Une étude prônait il y a un an de former leurs imams dans les universités suisses
Suisse(IQNA)- Il faut former des imams en Suisse. Là-dessus, tout le monde est d’accord, ou presque, comme le montrait l’an passé une enquête financée par le Fonds national suisse de la recherche (FNS). Un prédicateur qui enseigne un islam imprégné de culture européenne, qui connaît le pays et l’une des langues jouera mieux son rôle de trait d’union entre les musulmans et la société suisse, affirmaient en chœur les milieux intéressés.
Destinée aux non-musulmans et aux musulmans, l’offre mise sur pied à l’Université de Fribourg visait notamment à former imams et cadres associatifs au contexte européen.
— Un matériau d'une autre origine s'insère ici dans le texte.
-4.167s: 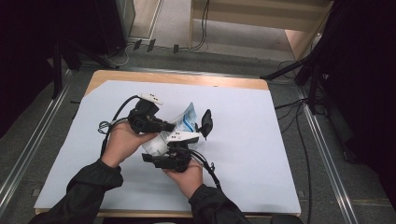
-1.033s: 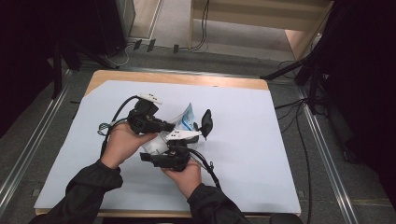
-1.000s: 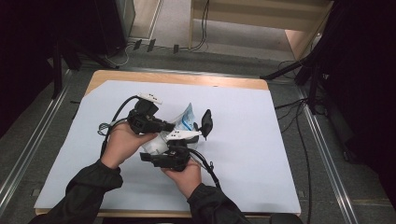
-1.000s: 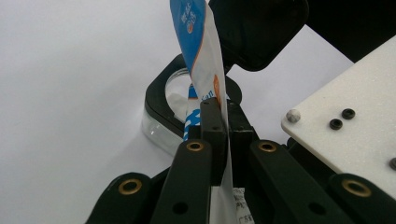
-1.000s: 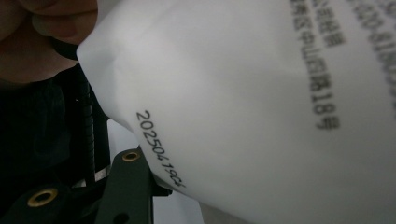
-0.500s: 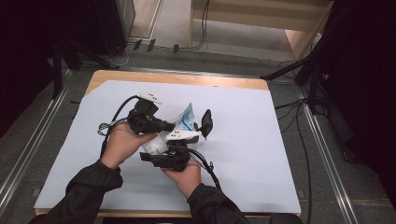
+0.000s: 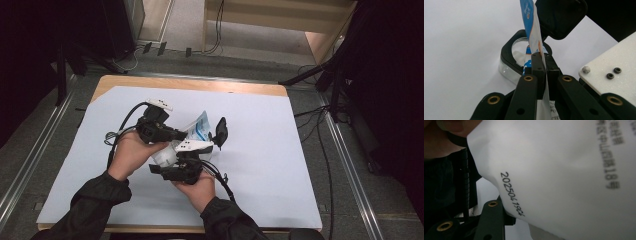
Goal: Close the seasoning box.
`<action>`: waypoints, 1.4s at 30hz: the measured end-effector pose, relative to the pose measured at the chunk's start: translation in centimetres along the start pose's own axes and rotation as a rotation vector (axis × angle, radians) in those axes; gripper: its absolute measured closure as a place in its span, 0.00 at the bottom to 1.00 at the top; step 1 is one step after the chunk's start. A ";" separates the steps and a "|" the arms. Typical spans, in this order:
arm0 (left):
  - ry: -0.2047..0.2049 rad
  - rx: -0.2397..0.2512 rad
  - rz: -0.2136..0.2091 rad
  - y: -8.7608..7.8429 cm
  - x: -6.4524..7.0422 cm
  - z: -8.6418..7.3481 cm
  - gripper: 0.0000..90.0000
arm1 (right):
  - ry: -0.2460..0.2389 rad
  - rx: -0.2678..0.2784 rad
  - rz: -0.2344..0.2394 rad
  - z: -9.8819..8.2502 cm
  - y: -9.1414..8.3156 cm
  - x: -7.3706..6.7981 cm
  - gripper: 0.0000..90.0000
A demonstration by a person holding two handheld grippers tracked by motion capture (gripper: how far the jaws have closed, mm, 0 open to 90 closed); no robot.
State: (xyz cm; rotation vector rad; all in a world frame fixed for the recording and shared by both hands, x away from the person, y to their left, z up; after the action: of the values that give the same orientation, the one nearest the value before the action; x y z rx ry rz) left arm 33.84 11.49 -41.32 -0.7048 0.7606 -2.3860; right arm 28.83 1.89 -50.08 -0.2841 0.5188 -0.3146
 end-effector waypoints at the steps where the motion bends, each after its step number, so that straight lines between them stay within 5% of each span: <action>1: 0.000 0.000 -0.001 0.0 0.0 0.0 1.00 | 0.000 0.000 0.000 0.0 0.0 0.0 0.61; 8: 0.001 0.002 0.002 0.0 0.1 0.0 1.00 | 0.040 0.014 0.023 0.1 -0.1 0.2 0.61; 42: 0.013 0.006 -0.013 0.1 0.2 0.0 0.99 | 0.071 0.029 0.054 0.1 -0.3 0.6 0.62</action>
State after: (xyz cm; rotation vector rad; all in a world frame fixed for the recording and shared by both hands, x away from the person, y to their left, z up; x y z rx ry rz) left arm 33.66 11.30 -41.33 -0.6947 0.7563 -2.4058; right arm 29.32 1.40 -50.20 -0.2309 0.5903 -0.2802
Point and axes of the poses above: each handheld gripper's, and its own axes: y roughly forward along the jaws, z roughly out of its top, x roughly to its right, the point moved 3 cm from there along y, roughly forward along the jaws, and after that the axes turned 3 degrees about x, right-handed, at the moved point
Mais seules deux inscriptions de musulmans ont été enregistrées en provenance des cantons de Vaud et de Genève, qui hébergent pourtant les plus grandes communautés musulmanes romandes.
«Tout le monde semble d’accord sur la nécessité d’une formation, mais personne ne prend l’initiative», s’agace Stéphane Lathion, père de cette tentative avortée. Le président du Groupe de recherche sur l’islam en Suisse attribue cet échec avant tout, entre autres causes, au manque de mobilisation des musulmans eux-mêmes.
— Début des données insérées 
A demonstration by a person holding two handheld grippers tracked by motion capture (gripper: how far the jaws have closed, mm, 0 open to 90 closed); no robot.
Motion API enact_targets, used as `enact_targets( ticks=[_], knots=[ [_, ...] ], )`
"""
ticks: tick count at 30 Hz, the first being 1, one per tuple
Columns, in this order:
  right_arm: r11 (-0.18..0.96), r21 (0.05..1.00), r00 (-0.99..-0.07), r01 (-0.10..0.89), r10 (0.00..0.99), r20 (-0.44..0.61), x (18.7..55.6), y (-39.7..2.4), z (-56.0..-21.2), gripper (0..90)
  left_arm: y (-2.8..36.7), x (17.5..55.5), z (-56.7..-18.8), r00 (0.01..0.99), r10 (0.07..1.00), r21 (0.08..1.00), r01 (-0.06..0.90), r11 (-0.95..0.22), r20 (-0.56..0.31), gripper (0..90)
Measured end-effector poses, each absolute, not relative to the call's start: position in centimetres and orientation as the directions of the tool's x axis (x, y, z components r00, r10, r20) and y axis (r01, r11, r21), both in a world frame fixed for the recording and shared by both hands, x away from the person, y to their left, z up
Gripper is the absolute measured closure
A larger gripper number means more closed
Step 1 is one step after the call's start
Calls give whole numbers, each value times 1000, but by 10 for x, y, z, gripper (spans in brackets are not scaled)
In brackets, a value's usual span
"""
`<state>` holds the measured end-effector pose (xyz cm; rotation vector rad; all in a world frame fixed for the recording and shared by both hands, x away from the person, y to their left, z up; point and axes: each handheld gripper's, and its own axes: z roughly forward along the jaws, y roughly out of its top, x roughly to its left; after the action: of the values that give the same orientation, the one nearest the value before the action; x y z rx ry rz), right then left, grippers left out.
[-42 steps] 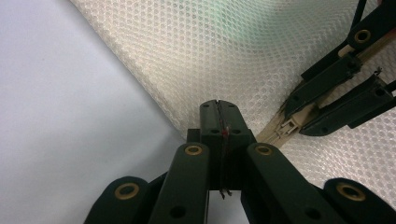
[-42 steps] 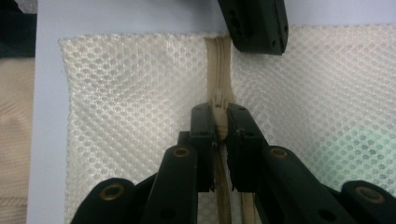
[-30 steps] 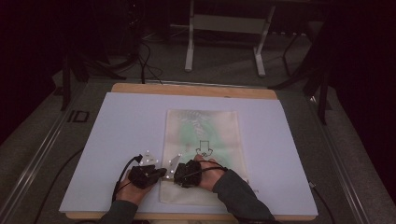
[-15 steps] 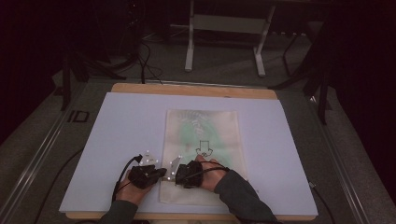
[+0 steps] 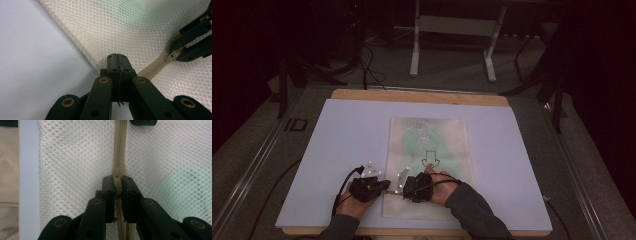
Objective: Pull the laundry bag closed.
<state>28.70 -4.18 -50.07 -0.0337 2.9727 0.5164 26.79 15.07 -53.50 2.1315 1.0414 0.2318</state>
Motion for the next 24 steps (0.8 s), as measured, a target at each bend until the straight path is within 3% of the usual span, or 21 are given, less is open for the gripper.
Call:
enact_targets(
  ticks=[24],
  knots=[
    [942, 334, -993, -33, 7, -119, 288, -53, -499, 822, 151, 268, -535, 652, 742, 688, 611, -392, -155, 894]
  ],
)
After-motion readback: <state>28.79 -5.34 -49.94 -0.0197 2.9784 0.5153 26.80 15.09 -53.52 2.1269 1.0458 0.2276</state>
«Les cadres associatifs n’ont pas servi de relais auprès de leur communauté, alors même qu’ils répètent qu’ils sont favorables sur le principe à la formation des imams. Qu’ils reconnaissent leurs contradictions!» tempête le chercheur.
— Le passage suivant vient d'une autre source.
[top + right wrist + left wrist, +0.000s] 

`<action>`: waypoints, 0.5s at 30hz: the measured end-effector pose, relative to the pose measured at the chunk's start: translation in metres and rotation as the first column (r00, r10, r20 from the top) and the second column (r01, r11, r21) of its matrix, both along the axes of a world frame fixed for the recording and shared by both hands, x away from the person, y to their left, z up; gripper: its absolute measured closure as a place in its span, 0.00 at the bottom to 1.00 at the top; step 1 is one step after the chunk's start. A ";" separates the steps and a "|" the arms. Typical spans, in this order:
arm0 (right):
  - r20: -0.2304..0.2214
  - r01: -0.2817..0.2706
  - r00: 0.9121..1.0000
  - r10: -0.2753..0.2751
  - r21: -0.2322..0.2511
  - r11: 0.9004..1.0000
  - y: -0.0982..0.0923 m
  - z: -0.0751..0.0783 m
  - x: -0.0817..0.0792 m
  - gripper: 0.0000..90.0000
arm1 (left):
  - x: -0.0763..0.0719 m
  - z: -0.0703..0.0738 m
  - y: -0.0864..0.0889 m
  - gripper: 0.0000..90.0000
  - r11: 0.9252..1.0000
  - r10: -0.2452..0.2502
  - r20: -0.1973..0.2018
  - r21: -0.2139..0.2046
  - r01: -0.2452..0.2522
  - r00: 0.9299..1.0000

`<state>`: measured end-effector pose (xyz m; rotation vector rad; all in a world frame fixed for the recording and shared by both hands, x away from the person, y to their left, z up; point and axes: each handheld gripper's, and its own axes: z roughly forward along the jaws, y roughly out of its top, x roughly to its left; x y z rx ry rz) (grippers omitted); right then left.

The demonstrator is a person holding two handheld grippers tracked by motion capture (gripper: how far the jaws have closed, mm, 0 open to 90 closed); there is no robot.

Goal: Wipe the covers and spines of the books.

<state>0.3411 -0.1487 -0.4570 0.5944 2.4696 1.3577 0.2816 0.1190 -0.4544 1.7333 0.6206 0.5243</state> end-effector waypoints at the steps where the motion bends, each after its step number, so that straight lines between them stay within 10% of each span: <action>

«La votation antiminarets a sonné tout le monde, et personne, ni du côté musulman ni du côté des politiques, n’est prêt à construire quelque chose, constate, amer, Mohamed Ali Batbout, président de l’Union des associations musulmanes de Fribourg. Finissons d’abord ce débat sur la burqa, on pourra ensuite parler de la formation des imams plus sereinement.»
Le chemin sera donc encore long avant de voir un premier imam diplômé d’une Haute Ecole helvétique. Pour débloquer la situation, «les musulmans devront dépasser leurs éventuelles divergences et définir les standards de formation de leurs imams, préconise Christoph Uehlinger, codirecteur du programme national financé par le FNS. Quant au Conseil fédéral il pourrait inciter les universités à trouver une solution.»